Bangzhao Shu, Isha Joshi, Melissa Karnaze, Anh C. Pham, Ishita Kakkar, Sindhu Kothe, Arpine Hovasapian, Mai ElSherief

Outline

This paper explores the sentiment recognition capabilities of large-scale language models (LLMs). Unlike previous studies that categorize sentiments into a limited set of categories, we present a new benchmark dataset, EXPRESS, consisting of 251 fine-grained self-reported sentiment labels collected from the Reddit community. We systematically evaluate several LLMs under various prompt settings and demonstrate their difficulty in accurately predicting sentiments consistent with human self-reports.

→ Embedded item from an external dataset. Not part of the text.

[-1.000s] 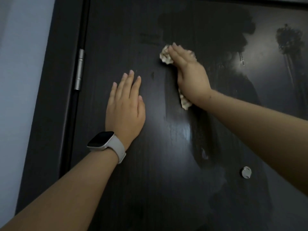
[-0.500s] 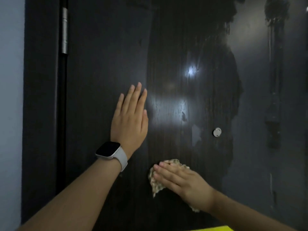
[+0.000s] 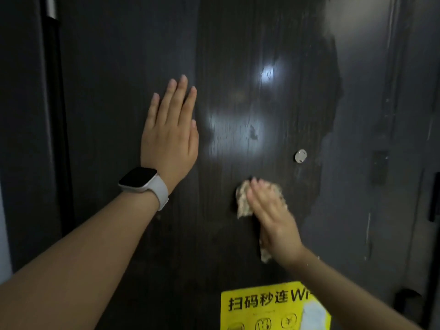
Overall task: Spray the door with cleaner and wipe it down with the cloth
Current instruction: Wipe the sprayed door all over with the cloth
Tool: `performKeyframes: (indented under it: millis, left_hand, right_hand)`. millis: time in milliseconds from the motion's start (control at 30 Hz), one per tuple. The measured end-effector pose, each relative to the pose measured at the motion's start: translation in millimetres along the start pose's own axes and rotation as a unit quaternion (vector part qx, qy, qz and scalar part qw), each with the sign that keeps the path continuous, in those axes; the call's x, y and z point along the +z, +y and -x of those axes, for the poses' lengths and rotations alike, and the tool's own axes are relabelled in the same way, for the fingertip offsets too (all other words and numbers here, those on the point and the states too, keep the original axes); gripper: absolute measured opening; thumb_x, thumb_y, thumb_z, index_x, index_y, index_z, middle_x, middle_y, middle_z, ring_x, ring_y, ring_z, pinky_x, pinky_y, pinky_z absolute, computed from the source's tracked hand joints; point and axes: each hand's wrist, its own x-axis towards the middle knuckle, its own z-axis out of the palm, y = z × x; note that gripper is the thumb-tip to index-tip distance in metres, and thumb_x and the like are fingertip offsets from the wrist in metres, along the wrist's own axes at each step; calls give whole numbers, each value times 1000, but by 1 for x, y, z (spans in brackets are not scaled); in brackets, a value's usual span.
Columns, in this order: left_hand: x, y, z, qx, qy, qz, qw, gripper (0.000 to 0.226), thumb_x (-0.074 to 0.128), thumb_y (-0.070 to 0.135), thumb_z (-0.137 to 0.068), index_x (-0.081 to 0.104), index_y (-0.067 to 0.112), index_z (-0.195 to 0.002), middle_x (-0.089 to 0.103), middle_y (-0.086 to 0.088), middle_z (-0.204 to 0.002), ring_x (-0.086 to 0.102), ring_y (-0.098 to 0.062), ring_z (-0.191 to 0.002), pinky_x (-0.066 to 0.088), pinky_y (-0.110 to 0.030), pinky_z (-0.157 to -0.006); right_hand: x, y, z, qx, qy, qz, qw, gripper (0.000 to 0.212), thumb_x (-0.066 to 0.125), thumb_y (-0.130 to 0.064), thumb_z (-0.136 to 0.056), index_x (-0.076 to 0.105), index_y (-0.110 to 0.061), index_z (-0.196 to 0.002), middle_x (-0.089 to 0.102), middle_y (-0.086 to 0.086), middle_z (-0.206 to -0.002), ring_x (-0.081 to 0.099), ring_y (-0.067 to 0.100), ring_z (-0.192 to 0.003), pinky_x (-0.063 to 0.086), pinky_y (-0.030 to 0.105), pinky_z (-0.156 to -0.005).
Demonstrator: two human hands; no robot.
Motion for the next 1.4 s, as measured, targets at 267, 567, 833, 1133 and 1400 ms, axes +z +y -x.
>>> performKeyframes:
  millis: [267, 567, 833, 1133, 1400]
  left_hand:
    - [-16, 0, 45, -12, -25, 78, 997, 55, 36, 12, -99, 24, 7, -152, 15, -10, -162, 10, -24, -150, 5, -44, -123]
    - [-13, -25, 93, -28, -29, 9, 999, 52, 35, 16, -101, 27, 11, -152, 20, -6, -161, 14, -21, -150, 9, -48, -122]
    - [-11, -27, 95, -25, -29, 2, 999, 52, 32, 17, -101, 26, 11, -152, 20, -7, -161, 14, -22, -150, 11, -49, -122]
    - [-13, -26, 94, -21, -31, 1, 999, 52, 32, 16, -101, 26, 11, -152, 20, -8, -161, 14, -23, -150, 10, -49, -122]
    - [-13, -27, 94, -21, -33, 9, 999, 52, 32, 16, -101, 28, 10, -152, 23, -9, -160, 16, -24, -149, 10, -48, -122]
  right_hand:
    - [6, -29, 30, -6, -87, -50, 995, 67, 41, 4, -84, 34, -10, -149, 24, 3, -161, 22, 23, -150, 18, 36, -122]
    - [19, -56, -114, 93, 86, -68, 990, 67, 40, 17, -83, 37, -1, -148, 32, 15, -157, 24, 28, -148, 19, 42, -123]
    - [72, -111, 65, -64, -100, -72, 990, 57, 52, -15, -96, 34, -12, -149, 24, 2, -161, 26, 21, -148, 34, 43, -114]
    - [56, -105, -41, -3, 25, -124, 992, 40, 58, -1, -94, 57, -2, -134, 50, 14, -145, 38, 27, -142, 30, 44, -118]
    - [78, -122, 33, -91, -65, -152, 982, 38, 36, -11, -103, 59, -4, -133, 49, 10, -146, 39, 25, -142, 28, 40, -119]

Qualitative analysis reveals that while some LLMs generate sentiment terms consistent with existing emotion theory and definitions, they fail to capture contextual cues as effectively as human self-reports. Therefore, this study highlights the limitations of LLMs in fine-grained sentiment consistency and provides insights for future research aimed at improving contextual understanding.

Takeaways, Limitations

Takeaways:
Presenting a new benchmark dataset (EXPRESS) for fine-grained emotion recognition.
A systematic evaluation of the LLM's ability to predict fine-grained emotions and its limitations.
Suggesting research directions to improve LLM students' ability to understand context.
Limitations:
Limited generalizability of datasets based on Reddit data.
The potential for reduced accuracy due to the subjectivity of self-reported emotions
Difficulties in generalizing due to limitations in the types and versions of LLMs used in the evaluation.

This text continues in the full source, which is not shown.